- Relator(a)
- Ministro Mauro Campbell Marques
- Órgão julgador
- Segunda Turma
- Data do julgamento
- 16/12/2010
- Data de publicação
- 19/10/2011
STJ – Acórdão, Rel. Ministro Mauro Campbell Marques, Segunda Turma, j. 16/12/2010, p. 19/10/2011
PROCESSUAL CIVIL. AÇÃO CIVIL PÚBLICA. MINISTÉRIO PÚBLICO. LEGITIMIDADE. MATÉRIA JULGADA PELA SUPREMA CORTE EM REPERCUSSÃO GERAL. BANCO DE BRASÍLIA S.A - BRB. RESPONSABILIDADE FINANCEIRA. POSSÍVEIS INADIMPLENTOS. LEGITIMIDADE PASSIVA. EFEITOS DA COISA JULGADA. 1. A respeito da legitimidade ativa do Ministério Público para atuar na causa, tal questão foi posta ao exame do Plenário do Supremo Tribunal Federal, no RE n. 576.155/DF, de Relatoria do Min. Ricardo Lewandowski, em que ficou decidido que o Ministério Público tem legitimidade para propor ação civil pública com o objetivo de anular Termo de Acordo de Regime Especial - Tare firmado entre o Distrito Federal e empresas beneficiárias de redução fiscal (Informativo STF n. 595/2010). 2. A fundamentação adotada pela Suprema Corte foi no sentido de que a ação civil pública ajuizada abrangeria interesses meta individuais, pois a solução da lide implicaria em lesão ao patrimônio público, concluindo, dessa forma pela legitimidade do Ministério Público para propor a referida ação civil pública. 3. Merece ser mantido o acórdão recorrido quanto a legitimidade passiva do recorrente para figurar na causa. Apesar do Banco de Brasília S/A- BRB não ter participado da edição da portaria que culminou na concessão do empréstimo, este figura como agente financeiro responsável pelas linhas de financiamento a serem concedidos às empresas que possam receber os incentivos fiscais, e sobre o recorrente recai os riscos operacionais advindos desse negócio. 4. Sendo assim, responderá o BRB sobre possíveis inadimplementos advindos das empresas.

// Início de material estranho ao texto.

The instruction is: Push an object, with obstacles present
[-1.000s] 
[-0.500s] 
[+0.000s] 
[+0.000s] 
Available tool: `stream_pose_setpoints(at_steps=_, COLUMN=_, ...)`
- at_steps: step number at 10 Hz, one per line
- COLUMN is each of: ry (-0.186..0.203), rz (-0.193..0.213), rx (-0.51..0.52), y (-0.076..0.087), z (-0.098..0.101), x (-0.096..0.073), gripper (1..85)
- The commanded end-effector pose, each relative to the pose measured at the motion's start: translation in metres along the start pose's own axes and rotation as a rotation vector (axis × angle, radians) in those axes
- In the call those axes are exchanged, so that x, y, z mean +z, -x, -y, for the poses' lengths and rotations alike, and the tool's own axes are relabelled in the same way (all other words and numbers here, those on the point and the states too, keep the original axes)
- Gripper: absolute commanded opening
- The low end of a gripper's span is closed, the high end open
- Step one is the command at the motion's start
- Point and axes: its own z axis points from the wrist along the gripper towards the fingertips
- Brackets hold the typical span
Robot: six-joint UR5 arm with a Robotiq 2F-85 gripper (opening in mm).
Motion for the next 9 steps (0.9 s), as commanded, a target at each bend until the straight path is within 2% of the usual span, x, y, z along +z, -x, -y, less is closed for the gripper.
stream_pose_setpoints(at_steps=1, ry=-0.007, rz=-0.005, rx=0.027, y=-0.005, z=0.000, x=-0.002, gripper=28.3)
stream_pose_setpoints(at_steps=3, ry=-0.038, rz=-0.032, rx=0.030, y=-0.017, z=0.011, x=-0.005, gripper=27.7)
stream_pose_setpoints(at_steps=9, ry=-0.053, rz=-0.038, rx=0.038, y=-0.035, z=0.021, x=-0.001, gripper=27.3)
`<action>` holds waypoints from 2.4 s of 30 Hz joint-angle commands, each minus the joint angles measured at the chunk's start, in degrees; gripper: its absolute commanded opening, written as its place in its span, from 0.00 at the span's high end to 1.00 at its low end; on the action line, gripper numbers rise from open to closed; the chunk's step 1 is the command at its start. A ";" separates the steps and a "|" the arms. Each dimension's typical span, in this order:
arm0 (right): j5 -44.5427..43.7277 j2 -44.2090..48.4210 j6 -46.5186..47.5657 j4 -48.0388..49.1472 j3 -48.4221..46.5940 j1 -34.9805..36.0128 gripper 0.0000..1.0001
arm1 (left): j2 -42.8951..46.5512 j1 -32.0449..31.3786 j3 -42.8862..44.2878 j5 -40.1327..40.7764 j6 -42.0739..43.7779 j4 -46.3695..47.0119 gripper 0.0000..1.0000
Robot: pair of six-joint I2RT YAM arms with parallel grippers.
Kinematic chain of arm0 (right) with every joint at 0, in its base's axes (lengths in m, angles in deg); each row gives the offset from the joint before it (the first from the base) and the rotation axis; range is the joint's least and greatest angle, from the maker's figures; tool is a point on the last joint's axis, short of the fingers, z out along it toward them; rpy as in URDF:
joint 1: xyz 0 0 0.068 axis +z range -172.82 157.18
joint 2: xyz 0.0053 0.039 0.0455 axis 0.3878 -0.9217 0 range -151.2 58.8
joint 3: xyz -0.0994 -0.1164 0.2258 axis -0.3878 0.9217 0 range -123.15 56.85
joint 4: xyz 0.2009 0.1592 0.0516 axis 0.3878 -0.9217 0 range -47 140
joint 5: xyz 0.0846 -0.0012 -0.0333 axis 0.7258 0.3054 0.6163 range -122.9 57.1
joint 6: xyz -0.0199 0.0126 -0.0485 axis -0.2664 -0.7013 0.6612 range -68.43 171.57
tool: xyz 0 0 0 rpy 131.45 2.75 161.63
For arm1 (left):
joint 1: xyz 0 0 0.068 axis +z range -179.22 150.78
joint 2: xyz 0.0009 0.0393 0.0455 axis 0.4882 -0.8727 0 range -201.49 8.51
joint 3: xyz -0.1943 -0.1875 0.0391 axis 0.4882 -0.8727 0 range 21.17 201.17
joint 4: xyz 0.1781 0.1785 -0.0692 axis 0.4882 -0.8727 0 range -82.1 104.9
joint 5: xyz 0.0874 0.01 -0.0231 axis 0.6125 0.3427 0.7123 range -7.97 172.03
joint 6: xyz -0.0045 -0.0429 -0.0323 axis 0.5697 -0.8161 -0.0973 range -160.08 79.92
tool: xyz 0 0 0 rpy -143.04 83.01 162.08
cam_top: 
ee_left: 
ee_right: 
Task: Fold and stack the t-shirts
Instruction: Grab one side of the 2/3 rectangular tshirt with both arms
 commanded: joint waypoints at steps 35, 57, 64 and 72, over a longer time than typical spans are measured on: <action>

Dentro deste raciocínio, depreende-se a necessidade do recorrente atuar como legitimado passivo da causa a fim de que os efeitos da coisa julgada possam contra ele ser opostos. 5. Recurso especial não provido. (REsp n. 900.498/DF, relator Ministro Mauro Campbell Marques, Segunda Turma, julgado em 16/12/2010, DJe de 19/10/2011.)